As an essential operation, the Toyosu Market continued to operate even after the government declared a national emergency, with the oft-photographed auctions for delicacies like tuna and sea urchin being held as usual. The market has still felt the impact of the pandemic, with upscale restaurants, the main buyers of high-grade seafood, being forced to close or operate with sharply curtailed hours. The many eateries within the market also felt the repercussions as the usually abundant flow of tourists dried up, giving many shops no other choice than to close down for the interim.
Preventative Measures
Thorough measures have been implemented at Toyosu to prevent the spread of the virus.

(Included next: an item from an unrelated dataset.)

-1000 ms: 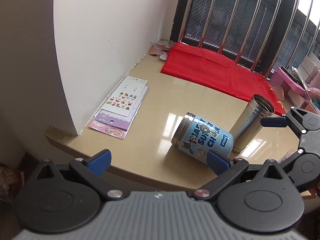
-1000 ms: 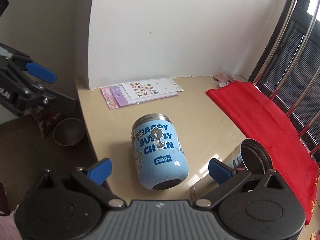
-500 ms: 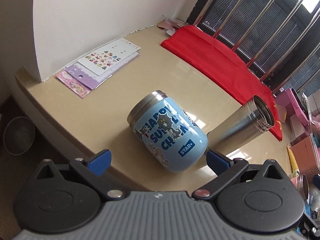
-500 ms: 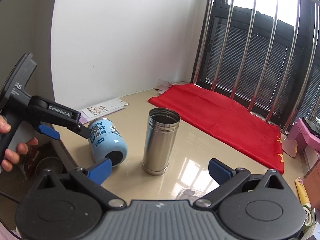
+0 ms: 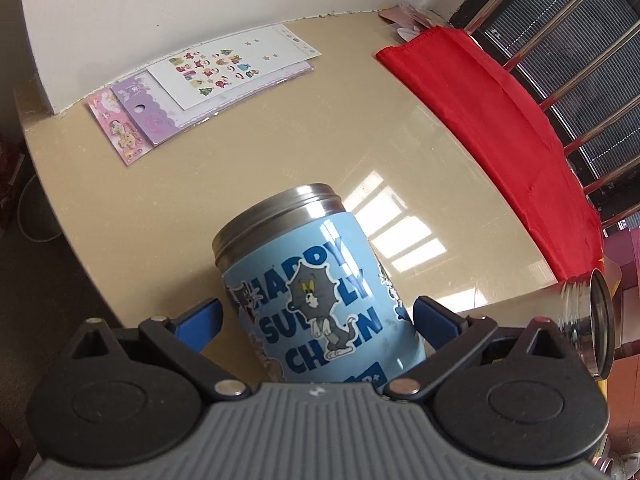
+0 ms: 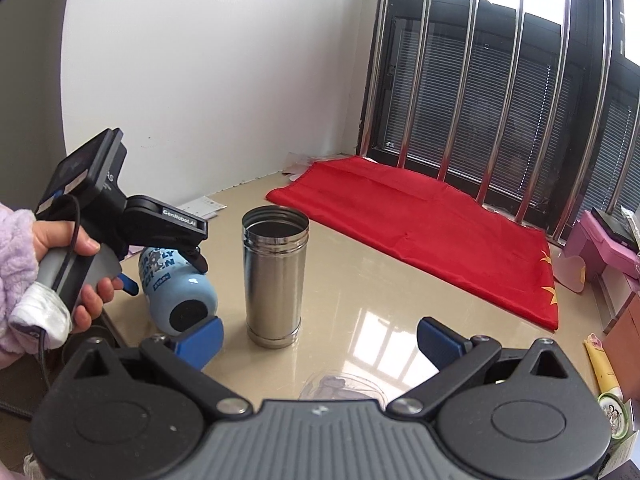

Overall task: Flip cup upright
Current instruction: 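Grasp the upright blue cup with the left tool, then carry the blue cup with the left tool and place it beside the tumbler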

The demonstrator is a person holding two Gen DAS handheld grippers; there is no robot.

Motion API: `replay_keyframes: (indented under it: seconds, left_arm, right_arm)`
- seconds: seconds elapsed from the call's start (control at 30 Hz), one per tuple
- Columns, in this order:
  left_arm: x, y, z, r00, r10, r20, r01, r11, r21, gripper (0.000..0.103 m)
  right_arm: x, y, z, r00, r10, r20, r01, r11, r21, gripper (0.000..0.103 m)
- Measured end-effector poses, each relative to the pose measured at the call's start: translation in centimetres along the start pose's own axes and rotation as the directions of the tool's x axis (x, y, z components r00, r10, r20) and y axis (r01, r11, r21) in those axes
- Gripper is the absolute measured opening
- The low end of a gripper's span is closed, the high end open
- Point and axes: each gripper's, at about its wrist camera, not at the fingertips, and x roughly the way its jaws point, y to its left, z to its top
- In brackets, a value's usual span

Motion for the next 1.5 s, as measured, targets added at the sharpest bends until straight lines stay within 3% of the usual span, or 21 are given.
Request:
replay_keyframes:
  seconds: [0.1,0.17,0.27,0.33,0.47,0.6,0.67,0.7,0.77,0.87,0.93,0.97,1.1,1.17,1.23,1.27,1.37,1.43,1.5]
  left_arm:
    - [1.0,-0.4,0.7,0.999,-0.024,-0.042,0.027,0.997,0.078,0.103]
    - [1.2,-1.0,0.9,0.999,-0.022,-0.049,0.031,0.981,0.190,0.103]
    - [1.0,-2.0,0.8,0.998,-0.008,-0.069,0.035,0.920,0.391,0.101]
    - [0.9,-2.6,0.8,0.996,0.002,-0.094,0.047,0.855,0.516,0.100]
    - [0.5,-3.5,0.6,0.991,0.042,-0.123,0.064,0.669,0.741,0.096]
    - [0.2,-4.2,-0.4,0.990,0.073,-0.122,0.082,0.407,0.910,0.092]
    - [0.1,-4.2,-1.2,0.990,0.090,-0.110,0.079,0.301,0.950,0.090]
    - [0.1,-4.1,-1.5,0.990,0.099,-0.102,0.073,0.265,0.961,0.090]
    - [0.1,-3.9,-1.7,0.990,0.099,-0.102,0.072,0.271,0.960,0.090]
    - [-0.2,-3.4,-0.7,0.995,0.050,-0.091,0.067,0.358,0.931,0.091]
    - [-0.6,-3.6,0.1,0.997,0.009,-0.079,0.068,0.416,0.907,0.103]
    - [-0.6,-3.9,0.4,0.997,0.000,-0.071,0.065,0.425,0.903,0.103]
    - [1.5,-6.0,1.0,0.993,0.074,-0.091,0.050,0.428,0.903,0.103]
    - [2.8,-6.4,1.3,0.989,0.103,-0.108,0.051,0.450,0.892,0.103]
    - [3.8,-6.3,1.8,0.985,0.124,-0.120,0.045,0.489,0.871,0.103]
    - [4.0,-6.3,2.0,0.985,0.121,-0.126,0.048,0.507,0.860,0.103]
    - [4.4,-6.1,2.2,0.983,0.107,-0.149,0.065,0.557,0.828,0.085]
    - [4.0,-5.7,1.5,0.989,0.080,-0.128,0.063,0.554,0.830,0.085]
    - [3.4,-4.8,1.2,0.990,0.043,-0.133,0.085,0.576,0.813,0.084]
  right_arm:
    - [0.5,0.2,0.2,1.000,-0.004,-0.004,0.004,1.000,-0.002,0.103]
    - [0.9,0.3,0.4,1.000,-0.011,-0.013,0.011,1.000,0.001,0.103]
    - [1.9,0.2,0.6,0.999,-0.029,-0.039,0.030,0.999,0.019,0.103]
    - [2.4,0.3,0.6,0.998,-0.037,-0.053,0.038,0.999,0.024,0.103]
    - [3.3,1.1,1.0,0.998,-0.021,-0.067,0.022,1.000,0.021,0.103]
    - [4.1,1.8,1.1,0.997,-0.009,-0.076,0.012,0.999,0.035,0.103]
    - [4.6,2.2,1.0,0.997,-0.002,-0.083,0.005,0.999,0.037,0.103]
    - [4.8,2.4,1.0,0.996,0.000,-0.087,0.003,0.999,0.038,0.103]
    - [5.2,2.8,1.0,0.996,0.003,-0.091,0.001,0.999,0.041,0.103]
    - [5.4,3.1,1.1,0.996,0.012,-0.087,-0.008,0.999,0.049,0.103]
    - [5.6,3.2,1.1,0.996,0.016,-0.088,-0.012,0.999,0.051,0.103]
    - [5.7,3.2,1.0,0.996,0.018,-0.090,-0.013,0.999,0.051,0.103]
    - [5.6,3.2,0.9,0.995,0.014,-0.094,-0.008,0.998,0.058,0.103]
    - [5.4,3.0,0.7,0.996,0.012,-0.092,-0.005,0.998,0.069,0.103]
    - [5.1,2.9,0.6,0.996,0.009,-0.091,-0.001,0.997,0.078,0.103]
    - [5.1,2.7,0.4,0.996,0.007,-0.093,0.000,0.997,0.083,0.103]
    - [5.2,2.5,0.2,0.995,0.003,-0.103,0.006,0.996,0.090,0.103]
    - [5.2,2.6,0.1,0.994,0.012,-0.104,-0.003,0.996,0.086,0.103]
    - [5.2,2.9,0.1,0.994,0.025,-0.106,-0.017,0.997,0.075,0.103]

The wholesale market used to be open to the general public from 5:00 am to 5:00 pm, but to avoid early-morning congestion when the auctions begin to take place, the gates now open at 9:00 am and closes at 2:00 pm. Visitors must wear masks, undergo a thermographic body temperature check, and disinfect their hands before they can enter. Those with temperatures higher than 37.5°C are not allowed in.
On the first day of reopening, several dozen visitors, all maintaining proper social distancing, lined up at the entrance to the market. With the popular auctions off limits, most quickly made their way to restaurants and shops.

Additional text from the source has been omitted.